(GOAL OF THE EXERCISE) Restate the data that follows exactly as it stands, beginning with the first line and ending with the line that contains "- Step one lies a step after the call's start".

━━━ MATERIAL FOR THE TASK

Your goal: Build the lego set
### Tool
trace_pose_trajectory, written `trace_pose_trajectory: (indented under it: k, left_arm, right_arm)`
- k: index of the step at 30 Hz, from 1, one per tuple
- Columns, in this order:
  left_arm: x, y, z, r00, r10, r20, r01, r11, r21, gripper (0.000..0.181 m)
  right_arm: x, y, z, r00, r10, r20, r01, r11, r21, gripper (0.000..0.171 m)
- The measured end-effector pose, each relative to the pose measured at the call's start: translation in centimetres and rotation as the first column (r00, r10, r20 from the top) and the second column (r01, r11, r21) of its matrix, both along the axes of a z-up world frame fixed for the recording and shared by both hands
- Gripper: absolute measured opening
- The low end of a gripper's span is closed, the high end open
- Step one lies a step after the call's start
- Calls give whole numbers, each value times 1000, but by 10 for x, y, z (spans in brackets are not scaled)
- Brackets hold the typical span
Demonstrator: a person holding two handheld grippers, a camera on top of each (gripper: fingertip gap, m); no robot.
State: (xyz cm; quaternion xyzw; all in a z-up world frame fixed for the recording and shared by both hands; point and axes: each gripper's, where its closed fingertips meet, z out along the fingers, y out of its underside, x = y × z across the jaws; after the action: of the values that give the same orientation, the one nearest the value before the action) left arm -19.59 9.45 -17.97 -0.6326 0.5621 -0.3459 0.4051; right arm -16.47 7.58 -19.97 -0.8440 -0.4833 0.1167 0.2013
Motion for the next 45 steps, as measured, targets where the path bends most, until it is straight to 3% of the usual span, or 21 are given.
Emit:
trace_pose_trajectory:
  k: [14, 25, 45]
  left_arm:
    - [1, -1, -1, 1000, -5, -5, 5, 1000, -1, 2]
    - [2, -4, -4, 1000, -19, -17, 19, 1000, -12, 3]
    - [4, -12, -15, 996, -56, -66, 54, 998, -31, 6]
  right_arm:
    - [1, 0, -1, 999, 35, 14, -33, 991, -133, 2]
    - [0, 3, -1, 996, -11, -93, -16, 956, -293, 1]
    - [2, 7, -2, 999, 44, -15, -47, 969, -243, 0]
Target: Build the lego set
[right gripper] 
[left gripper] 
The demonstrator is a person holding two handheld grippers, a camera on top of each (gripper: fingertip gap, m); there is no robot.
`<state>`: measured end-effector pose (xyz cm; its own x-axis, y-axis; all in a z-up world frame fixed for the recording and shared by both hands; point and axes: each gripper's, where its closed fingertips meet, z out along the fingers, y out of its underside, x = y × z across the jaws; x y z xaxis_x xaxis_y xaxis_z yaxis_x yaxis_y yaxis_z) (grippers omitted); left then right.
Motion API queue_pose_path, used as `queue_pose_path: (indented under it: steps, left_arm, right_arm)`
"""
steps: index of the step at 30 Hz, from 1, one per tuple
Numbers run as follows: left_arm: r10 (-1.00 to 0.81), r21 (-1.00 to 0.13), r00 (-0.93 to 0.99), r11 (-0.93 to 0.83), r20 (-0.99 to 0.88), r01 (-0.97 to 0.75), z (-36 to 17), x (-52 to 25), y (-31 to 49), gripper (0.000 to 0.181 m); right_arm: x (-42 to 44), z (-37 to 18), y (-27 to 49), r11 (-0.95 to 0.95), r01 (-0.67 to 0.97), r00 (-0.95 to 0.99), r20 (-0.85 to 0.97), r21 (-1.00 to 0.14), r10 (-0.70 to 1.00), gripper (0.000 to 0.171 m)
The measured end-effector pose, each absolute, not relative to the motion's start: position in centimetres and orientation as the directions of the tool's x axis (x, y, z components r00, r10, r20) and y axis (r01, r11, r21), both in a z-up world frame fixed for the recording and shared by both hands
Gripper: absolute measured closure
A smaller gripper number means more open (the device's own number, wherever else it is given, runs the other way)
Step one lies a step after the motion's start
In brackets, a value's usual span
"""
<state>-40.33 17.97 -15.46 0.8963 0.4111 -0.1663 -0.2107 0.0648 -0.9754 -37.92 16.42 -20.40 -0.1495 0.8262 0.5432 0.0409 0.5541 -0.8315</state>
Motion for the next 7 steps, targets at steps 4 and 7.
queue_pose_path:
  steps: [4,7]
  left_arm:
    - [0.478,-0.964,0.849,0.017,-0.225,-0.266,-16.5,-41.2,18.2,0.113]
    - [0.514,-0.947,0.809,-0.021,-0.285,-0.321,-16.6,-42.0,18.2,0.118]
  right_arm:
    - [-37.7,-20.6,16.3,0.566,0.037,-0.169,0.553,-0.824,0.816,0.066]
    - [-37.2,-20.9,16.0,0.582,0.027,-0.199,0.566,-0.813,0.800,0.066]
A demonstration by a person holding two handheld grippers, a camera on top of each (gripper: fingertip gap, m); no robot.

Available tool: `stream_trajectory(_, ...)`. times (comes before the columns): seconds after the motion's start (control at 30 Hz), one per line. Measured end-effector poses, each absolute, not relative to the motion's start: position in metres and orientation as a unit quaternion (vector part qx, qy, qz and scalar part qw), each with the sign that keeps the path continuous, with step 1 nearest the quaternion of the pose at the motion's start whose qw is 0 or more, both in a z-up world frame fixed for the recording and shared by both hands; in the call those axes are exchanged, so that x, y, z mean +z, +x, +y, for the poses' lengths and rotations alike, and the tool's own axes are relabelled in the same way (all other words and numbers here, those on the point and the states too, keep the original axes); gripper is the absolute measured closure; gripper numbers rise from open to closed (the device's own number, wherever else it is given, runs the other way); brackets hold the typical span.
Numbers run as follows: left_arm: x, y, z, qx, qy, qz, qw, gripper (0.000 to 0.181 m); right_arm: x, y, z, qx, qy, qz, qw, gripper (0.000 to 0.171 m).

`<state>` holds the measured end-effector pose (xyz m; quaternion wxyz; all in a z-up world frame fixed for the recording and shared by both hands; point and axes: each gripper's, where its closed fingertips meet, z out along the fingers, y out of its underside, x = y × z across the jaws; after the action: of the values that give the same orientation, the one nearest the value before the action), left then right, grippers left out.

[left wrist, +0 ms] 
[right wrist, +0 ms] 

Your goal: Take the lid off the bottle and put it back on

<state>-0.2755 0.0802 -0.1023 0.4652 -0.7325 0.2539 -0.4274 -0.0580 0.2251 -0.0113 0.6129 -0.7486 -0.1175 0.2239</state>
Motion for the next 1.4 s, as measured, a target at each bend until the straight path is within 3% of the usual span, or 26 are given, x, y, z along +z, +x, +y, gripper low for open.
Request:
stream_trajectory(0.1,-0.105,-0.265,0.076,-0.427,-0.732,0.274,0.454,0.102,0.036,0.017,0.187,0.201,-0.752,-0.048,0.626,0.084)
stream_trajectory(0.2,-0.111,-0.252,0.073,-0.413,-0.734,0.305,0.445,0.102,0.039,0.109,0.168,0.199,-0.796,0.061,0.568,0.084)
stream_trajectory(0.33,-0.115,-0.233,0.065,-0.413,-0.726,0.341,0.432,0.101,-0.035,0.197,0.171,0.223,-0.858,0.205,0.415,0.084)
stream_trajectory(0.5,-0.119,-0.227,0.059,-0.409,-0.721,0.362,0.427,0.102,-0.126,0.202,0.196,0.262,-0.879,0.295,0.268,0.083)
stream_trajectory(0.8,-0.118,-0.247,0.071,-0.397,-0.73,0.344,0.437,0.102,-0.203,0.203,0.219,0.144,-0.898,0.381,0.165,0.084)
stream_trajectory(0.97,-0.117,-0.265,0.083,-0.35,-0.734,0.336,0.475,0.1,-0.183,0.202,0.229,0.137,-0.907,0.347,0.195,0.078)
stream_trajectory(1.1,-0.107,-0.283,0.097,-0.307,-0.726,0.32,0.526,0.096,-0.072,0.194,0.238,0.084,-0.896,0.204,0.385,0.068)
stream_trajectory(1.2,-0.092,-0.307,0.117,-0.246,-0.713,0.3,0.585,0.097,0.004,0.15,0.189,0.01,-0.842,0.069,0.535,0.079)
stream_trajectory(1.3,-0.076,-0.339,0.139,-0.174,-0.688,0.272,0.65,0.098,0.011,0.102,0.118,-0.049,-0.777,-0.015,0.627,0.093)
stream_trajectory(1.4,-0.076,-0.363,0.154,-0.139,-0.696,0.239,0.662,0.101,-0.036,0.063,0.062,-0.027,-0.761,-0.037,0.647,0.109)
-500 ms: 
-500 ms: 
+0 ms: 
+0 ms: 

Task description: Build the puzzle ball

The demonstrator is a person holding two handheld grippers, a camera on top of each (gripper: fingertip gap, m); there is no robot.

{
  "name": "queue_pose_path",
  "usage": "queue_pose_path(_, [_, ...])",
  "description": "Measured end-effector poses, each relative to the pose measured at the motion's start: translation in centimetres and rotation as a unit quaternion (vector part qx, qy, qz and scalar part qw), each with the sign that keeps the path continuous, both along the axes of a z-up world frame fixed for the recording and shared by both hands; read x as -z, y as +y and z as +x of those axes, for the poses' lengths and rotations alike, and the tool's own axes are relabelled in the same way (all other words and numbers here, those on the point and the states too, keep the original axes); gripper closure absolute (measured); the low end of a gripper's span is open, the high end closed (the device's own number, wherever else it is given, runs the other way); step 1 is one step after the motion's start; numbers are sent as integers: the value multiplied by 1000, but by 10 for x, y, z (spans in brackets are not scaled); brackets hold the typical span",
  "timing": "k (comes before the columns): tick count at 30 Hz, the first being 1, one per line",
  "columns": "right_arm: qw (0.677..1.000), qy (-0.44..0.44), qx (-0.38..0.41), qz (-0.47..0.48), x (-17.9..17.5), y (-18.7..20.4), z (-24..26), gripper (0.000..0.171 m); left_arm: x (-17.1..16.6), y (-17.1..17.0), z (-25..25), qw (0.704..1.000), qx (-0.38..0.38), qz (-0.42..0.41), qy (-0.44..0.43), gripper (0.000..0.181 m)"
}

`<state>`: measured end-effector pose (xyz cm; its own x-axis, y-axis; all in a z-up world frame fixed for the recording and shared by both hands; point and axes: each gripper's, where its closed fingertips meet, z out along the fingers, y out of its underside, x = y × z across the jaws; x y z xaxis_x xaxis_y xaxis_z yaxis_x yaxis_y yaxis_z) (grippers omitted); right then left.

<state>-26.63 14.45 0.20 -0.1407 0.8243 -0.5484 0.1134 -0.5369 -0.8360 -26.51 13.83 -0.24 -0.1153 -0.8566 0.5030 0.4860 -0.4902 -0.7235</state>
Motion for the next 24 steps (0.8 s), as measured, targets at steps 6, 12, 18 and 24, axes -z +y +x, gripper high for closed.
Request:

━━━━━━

(COMPLETED EXERCISE)
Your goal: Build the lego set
### Tool
trace_pose_trajectory, written `trace_pose_trajectory: (indented under it: k, left_arm, right_arm)`
- k: index of the step at 30 Hz, from 1, one per tuple
- Columns, in this order:
  left_arm: x, y, z, r00, r10, r20, r01, r11, r21, gripper (0.000..0.181 m)
  right_arm: x, y, z, r00, r10, r20, r01, r11, r21, gripper (0.000..0.171 m)
- The measured end-effector pose, each relative to the pose measured at the call's start: translation in centimetres and rotation as the first column (r00, r10, r20 from the top) and the second column (r01, r11, r21) of its matrix, both along the axes of a z-up world frame fixed for the recording and shared by both hands
- Gripper: absolute measured opening
- The low end of a gripper's span is closed, the high end open
- Step one lies a step after the call's start

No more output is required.